Records from a dataset
:::

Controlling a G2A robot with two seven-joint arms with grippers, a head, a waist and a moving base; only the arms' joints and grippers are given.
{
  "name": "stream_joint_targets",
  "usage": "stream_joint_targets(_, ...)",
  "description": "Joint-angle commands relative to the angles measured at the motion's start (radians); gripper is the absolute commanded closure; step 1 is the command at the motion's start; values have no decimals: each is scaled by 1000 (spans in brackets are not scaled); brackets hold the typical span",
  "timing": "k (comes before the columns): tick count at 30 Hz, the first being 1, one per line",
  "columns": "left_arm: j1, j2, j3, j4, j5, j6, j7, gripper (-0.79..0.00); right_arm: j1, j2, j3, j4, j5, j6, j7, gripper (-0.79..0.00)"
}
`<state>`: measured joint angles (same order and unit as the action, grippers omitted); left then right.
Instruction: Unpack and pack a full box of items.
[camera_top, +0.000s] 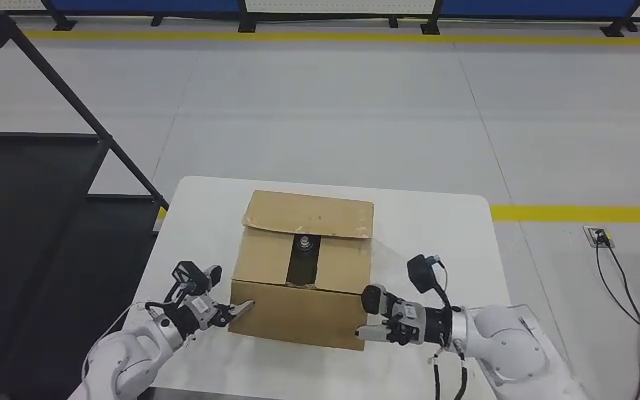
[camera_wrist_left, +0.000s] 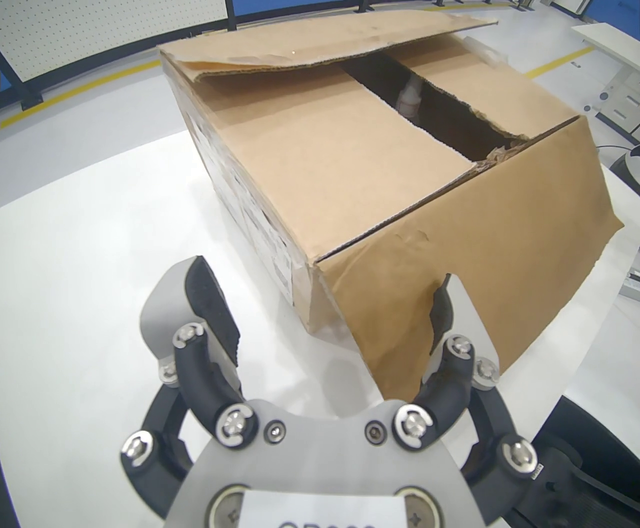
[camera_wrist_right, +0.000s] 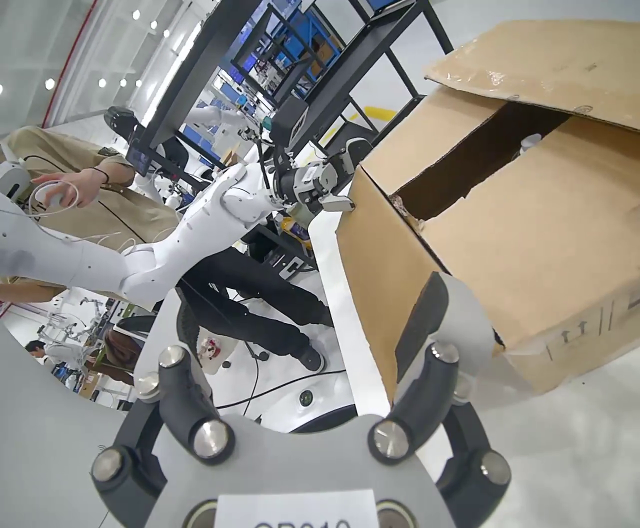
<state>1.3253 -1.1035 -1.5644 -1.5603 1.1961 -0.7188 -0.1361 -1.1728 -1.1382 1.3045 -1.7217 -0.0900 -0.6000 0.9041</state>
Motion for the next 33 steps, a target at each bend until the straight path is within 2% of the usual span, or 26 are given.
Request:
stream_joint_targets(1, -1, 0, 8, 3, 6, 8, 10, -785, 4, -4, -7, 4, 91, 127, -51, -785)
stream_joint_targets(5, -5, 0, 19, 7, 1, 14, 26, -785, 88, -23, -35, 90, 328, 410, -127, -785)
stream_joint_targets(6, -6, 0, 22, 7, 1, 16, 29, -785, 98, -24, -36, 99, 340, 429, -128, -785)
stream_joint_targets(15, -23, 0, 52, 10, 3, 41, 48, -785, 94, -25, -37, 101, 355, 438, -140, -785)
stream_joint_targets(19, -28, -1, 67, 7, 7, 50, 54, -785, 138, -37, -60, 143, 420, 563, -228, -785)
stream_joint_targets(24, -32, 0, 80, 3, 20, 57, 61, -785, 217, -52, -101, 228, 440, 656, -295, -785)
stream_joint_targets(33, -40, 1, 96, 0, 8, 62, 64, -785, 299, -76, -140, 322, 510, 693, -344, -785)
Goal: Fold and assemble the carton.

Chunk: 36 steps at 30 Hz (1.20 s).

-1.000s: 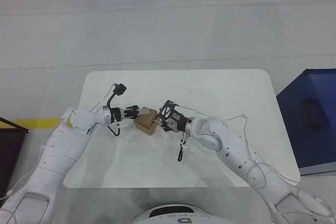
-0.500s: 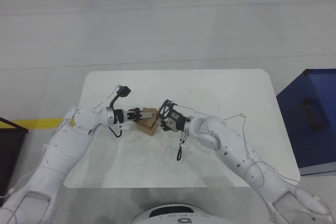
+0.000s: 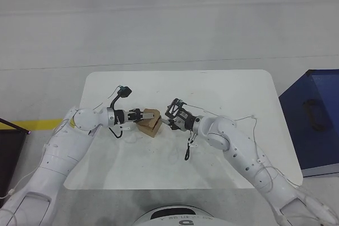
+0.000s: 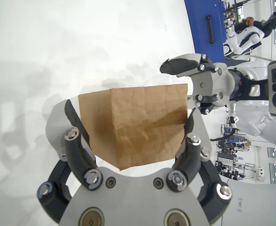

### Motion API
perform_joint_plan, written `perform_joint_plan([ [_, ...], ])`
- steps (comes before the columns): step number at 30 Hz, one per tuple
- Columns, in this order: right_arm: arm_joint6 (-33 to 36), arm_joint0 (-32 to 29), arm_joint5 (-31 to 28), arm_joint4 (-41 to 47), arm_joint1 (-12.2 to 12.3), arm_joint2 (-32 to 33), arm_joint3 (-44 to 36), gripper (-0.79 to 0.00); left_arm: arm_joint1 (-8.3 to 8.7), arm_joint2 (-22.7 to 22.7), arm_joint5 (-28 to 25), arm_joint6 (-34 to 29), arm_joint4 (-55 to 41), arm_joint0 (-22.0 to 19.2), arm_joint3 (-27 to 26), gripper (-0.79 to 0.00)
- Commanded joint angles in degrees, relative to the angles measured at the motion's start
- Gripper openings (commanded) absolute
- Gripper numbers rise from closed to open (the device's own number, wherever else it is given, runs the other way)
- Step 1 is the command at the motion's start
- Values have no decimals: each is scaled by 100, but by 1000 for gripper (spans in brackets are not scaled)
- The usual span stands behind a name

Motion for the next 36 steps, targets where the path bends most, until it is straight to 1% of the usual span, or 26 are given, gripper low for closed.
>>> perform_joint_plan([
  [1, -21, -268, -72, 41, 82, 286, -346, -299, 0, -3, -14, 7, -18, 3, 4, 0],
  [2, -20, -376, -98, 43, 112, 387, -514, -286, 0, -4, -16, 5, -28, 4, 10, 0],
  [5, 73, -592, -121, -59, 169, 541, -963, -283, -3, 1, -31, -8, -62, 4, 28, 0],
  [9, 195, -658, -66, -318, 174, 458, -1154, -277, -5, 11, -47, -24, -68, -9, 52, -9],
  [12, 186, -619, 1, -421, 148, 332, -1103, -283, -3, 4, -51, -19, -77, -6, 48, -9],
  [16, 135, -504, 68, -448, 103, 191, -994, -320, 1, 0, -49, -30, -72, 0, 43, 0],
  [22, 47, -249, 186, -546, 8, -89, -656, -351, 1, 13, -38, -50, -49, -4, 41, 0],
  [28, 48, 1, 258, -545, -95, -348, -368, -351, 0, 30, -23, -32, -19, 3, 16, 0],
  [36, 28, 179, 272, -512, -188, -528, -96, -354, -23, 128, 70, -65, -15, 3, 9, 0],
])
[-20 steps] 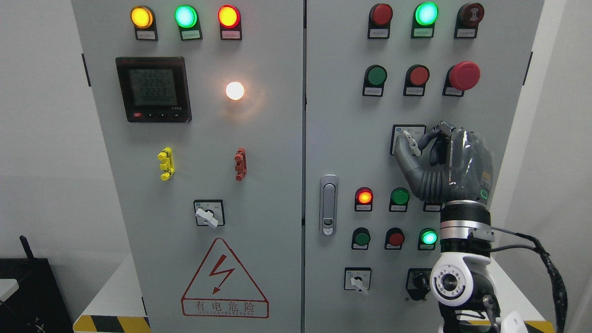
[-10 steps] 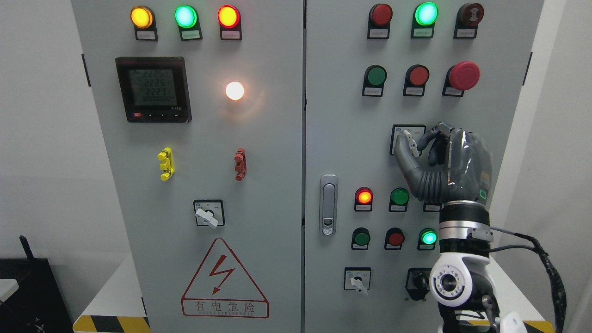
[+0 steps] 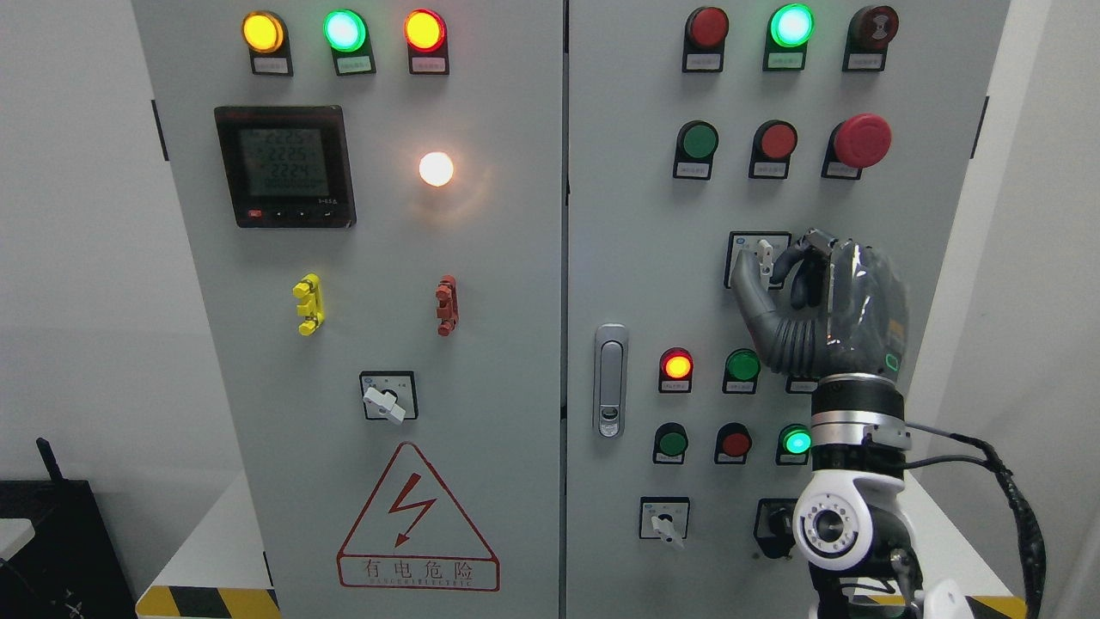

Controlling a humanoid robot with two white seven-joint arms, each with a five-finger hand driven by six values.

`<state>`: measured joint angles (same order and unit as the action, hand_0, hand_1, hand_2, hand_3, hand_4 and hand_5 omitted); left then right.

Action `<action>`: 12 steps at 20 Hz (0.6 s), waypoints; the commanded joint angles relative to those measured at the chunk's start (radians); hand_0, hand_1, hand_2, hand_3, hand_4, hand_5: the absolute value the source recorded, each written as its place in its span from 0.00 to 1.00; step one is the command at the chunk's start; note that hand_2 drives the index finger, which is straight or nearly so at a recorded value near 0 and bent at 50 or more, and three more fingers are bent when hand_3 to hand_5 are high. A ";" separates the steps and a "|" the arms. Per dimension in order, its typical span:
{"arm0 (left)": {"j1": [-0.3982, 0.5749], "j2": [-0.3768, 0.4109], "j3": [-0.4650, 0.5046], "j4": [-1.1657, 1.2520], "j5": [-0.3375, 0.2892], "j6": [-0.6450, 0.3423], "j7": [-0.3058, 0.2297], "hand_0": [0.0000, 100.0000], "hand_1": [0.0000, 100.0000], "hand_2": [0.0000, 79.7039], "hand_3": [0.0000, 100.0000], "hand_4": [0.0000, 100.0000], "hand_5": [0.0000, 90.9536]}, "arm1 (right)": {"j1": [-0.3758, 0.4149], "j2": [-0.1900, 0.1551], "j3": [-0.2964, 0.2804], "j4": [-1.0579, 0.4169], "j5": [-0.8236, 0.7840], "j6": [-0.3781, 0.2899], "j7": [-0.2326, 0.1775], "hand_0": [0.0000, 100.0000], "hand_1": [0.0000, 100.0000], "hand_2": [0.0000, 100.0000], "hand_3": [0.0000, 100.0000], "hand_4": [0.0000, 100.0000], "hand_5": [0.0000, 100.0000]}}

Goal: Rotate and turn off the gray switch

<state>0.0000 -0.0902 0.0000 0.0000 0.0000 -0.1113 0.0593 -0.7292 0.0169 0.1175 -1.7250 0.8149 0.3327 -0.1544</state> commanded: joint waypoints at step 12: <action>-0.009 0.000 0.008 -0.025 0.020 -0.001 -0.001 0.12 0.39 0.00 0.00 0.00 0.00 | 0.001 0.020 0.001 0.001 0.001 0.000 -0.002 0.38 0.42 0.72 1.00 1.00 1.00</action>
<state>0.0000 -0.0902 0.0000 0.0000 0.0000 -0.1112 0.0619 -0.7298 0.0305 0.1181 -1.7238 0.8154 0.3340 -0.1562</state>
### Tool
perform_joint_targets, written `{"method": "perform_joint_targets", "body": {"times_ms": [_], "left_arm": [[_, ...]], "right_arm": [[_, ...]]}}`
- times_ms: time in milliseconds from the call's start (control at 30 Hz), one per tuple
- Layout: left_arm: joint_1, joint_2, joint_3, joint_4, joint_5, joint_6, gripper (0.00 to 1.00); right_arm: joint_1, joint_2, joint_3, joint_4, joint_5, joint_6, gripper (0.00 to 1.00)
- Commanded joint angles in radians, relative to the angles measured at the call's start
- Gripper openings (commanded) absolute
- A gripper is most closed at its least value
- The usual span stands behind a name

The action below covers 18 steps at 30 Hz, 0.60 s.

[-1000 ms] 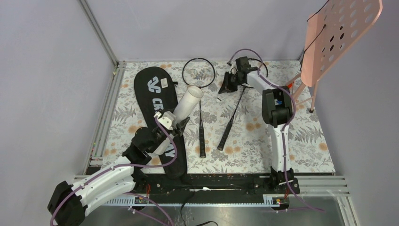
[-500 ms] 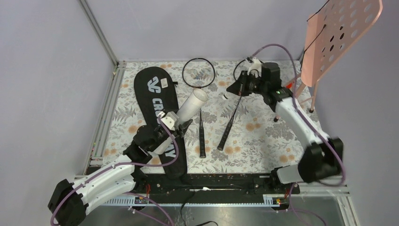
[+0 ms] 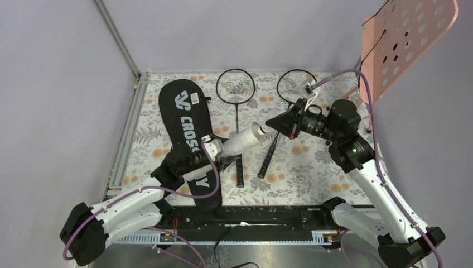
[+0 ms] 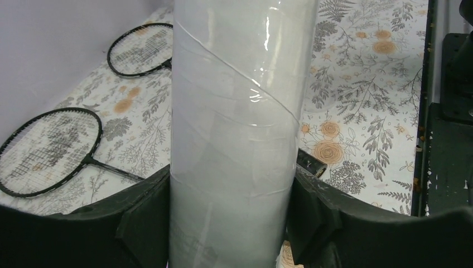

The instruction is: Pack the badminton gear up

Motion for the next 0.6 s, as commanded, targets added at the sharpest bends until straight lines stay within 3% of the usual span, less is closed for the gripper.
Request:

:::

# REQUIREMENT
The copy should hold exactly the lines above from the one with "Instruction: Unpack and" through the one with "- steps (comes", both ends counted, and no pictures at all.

# ANSWER TO THIS PROBLEM
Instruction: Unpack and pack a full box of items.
[camera_top, +0.000s] 
[camera_wrist_left, +0.000s] 
[camera_wrist_right, +0.000s] 
<state>1.3253 -1.1035 -1.5644 -1.5603 1.1961 -0.7188 -0.1361 -1.1728 -1.1382 1.3045 -1.7217 -0.0900 -0.6000 0.9041</state>
Motion for the next 33 steps, a target at each bend until the straight path is within 2% of the usual span, or 26 are given.
Request:
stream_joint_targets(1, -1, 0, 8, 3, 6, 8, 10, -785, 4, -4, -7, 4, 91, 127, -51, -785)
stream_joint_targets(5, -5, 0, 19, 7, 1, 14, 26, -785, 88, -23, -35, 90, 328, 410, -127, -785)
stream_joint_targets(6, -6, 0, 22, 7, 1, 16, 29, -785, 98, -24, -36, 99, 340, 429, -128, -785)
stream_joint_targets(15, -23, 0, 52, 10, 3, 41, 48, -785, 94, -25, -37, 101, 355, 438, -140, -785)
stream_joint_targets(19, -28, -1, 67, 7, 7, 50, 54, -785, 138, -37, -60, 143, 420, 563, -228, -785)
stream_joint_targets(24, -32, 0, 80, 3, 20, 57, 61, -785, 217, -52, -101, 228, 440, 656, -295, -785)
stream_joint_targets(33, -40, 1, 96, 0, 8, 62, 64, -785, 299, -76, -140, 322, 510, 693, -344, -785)
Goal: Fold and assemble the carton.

Chunk: 36 steps at 30 Hz (1.20 s).

-1.000s: 
-0.500s: 
+0.000s: 
+0.000s: 

### Motion API
perform_joint_plan, written `perform_joint_plan([ [_, ...], ])`
- steps (comes before the columns): step number at 30 Hz, one per tuple

The requested output has now been given in full.